6 Performance result discussion

This study compares the proposed MRPS-MOGA with the existing MOVNS (Hidalgo-Paniagua et al. 2016) and RHCF (Palmieri et al. 2017) using Mobile Robots Data Set datasets based on various parameters, such as travelling time, path smoothness, path distance, and time complexity. The MRPS-MOGA is developed to solve the path planning problem and finds an efficient mobile robot path. The multiple objectives namely path distance, path smoothness, safety, travelling time and the collision-free path is considered for mobile robot path planning. The distance of a path is directly connected to the robot's travelling time. MRPS-MOGA is used to select the shortest path with aid of a multi-objective genetic algorithm for reducing the travelling time. The travelling time is minimized using proposed MRPS-MOGA by 31% and 42% as compared to existing MOVNS (Hidalgo-Paniagua et al. 2016) and RCHF (Palmieri et al. 2017), respectively. The path smoothness is computed in energy consumption. The energy optimal path is chosen to enhance the mobile robot path planning. MRPS-MOGA is applied for choosing the shortest path with minimum energy consumption. The energy consumption is minimized by using the proposed MRPS-MOGA by 15% and 31% as compared to existing MOVNS (Hidalgo-Paniagua et al. 2016) and RCHF (Palmieri et al. 2017) respectively. Time complexity is an important issue in mobile robot paths. MRPS-MOGA is developed with aid of genetic algorithm operators namely crossover, mutation, and selection operators to reduce the time complexity. Time complexity is minimized using proposed MRPS-MOGA by 20% and 33% as compared to existing MOVNS (Hidalgo-Paniagua et al. 2016) and RCHF (Palmieri et al. 2017) respectively.

7 Conclusion

This paper proposed an efficient algorithm called mobile robot path search-based multi-objective genetic algorithm (MRPS-MOGA) which is introduced to find the optimized path with multi-objectives by randomly generated population of paths.

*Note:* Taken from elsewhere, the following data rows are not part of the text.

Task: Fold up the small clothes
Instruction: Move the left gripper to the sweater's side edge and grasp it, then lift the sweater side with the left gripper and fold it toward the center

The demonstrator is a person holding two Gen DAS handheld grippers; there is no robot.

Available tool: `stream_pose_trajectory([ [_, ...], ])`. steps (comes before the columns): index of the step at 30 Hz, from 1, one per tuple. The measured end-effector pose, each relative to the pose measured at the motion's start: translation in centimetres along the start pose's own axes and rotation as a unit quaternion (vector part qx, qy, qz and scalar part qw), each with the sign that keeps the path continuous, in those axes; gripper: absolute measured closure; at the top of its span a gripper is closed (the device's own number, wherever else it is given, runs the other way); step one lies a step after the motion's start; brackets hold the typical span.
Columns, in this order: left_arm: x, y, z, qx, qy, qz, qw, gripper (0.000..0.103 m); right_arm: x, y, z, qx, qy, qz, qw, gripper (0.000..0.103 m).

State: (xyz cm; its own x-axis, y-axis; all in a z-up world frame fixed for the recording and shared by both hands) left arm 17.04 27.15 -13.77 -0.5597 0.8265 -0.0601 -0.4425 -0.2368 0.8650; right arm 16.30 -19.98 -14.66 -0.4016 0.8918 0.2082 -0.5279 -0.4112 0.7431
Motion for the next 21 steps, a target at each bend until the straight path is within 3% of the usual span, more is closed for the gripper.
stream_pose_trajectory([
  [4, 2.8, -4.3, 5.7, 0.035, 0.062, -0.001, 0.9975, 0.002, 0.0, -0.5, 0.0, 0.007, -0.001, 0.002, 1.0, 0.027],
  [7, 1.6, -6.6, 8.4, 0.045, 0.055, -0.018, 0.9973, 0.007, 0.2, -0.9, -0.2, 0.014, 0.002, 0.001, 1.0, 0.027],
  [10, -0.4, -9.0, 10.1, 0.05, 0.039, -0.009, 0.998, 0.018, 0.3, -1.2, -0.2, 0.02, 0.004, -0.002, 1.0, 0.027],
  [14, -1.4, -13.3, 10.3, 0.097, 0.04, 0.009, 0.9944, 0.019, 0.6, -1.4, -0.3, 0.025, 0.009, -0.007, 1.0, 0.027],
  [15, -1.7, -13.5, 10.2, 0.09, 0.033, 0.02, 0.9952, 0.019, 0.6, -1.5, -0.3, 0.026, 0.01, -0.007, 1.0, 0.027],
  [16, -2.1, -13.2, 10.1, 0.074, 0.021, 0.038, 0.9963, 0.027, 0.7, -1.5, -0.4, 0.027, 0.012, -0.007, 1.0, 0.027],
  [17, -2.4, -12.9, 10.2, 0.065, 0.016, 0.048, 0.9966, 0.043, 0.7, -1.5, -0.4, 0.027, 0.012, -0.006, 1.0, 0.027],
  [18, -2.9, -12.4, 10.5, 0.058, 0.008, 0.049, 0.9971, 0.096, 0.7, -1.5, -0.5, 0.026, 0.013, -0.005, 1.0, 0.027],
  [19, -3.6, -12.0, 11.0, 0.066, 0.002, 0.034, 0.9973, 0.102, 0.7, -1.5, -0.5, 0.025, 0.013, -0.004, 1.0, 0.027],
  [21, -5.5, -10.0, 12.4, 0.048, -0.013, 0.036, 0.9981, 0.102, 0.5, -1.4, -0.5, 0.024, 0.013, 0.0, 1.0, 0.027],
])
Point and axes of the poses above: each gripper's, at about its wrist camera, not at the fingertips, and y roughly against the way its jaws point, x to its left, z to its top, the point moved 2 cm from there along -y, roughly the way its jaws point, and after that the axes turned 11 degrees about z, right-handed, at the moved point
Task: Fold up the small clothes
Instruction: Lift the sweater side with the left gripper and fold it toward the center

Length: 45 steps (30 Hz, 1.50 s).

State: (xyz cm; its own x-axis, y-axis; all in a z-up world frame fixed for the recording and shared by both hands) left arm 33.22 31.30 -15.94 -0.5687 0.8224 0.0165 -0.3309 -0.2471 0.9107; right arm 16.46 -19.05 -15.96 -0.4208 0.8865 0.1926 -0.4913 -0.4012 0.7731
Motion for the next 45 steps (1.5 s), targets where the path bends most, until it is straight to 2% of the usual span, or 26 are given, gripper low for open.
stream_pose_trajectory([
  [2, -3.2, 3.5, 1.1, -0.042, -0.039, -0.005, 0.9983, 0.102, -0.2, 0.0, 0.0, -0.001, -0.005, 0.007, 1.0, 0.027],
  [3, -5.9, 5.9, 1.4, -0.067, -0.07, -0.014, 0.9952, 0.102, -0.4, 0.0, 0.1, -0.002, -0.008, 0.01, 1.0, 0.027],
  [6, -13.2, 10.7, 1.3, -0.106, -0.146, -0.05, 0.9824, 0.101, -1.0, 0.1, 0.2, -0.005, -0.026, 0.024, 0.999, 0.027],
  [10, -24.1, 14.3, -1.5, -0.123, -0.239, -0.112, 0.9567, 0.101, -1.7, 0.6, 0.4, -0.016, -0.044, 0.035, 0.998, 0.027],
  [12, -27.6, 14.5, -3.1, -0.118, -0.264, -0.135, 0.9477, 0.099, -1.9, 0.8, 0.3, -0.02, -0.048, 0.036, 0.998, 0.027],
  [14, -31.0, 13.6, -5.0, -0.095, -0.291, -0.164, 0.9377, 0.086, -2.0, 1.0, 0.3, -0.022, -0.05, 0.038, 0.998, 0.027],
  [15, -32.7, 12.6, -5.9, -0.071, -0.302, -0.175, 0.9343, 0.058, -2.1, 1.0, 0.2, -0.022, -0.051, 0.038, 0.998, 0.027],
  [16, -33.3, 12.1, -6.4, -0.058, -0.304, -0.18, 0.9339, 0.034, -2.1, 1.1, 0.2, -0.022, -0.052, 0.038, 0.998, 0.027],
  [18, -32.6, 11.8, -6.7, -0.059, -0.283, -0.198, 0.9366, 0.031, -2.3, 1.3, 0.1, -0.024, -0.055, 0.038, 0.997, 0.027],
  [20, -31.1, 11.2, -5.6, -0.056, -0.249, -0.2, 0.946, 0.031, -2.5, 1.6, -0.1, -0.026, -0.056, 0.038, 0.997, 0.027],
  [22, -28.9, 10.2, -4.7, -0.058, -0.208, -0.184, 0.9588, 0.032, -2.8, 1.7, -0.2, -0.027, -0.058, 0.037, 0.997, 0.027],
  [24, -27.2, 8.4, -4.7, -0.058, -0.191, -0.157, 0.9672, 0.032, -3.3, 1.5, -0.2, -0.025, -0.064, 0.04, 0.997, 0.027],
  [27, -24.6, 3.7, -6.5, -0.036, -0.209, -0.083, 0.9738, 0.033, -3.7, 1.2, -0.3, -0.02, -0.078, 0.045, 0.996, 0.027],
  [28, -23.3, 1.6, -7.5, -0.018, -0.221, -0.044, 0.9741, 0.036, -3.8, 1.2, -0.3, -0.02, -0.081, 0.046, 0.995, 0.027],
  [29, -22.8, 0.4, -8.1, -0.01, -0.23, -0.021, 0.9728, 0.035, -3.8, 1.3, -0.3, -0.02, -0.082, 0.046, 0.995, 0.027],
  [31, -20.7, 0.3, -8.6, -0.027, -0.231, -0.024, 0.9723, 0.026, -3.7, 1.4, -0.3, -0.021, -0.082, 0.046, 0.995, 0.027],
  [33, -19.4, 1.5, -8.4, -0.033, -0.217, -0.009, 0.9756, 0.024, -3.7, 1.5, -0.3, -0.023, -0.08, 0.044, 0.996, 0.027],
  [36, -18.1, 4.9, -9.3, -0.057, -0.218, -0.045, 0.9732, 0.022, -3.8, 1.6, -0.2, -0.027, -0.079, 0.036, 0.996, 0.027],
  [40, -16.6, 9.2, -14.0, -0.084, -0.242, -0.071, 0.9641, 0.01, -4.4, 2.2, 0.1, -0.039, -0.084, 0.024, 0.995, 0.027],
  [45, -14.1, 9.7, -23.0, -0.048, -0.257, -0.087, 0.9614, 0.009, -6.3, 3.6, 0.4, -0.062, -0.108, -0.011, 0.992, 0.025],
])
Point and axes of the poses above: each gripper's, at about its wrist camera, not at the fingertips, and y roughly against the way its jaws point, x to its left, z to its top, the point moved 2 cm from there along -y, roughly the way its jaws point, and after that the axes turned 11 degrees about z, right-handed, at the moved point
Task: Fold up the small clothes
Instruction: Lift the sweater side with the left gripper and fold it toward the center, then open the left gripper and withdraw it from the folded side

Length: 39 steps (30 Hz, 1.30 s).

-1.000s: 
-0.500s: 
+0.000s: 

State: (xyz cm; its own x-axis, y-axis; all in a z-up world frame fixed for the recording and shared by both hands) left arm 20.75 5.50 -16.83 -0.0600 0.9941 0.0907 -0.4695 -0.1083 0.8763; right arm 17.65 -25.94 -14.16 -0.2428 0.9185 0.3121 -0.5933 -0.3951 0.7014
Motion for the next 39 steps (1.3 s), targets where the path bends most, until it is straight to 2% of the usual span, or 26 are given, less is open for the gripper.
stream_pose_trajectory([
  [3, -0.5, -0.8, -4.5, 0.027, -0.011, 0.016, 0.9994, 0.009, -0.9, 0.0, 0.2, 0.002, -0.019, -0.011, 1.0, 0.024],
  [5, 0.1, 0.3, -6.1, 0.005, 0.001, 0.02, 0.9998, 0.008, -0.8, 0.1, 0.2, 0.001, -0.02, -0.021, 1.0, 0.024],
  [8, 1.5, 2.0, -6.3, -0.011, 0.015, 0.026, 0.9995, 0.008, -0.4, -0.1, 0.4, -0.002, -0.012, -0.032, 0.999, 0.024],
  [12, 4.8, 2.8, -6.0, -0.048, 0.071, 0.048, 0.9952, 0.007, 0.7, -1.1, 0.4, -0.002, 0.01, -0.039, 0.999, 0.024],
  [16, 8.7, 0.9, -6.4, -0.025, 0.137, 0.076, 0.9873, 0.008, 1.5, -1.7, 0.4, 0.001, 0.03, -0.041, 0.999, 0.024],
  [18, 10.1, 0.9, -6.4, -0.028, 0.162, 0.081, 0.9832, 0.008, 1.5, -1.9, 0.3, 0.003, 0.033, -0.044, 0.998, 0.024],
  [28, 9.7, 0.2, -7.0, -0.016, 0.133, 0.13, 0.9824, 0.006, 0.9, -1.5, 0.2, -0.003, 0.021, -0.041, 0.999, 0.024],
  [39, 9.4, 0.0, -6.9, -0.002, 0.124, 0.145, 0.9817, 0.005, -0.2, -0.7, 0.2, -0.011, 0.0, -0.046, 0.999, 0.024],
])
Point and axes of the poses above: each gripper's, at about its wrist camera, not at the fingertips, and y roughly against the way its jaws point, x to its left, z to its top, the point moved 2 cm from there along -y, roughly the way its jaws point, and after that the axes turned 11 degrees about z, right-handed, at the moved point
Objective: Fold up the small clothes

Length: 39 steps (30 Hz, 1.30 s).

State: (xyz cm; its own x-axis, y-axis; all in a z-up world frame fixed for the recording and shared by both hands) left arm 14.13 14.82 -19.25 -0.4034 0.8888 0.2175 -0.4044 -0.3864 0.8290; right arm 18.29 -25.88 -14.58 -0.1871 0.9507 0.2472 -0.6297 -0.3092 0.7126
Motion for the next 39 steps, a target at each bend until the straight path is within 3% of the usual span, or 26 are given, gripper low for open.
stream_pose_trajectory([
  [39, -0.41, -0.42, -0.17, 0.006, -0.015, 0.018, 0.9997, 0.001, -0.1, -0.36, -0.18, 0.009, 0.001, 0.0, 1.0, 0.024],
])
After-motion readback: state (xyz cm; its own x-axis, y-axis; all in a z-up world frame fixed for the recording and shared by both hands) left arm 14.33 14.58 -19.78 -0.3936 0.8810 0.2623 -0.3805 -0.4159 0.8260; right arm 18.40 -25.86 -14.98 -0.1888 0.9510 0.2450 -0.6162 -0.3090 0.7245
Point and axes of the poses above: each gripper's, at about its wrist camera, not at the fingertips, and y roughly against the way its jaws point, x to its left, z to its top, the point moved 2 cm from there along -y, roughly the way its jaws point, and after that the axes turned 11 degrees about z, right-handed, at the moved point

The proposed MRPS-MOGA handles five different objectives namely path distance, smoothness of the path, collision-free path, safety, and travelling time. The fitness is determined by using a multiobjective function in dynamic environments. The path which satisfies the fitness criterion is chosen as optimal for robot movement. Or else, the MRPS-MOGA employs bio-inspired operators namely tournament selection, ring crossover, and adaptive bit string mutation for verifying the fitness criterion. As a result, MRPS-MOGA determines the obstacle-free path. The experimental evaluation is performed with a mobile robot dataset to show the performance of the proposed MRPS-MOGA and existing methods by using different performance parameters such as path distance, smoothness of the path, travelling time, and time complexity. In the context of the performance results, it can be concluded that the proposed MRPS-MOGA selected the optimal robot path with minimum time complexity as compared to state-of-the-art approaches. In future work, a novel optimization technique with more multiobjective parameters is used for handling the mobile robot path planning problem.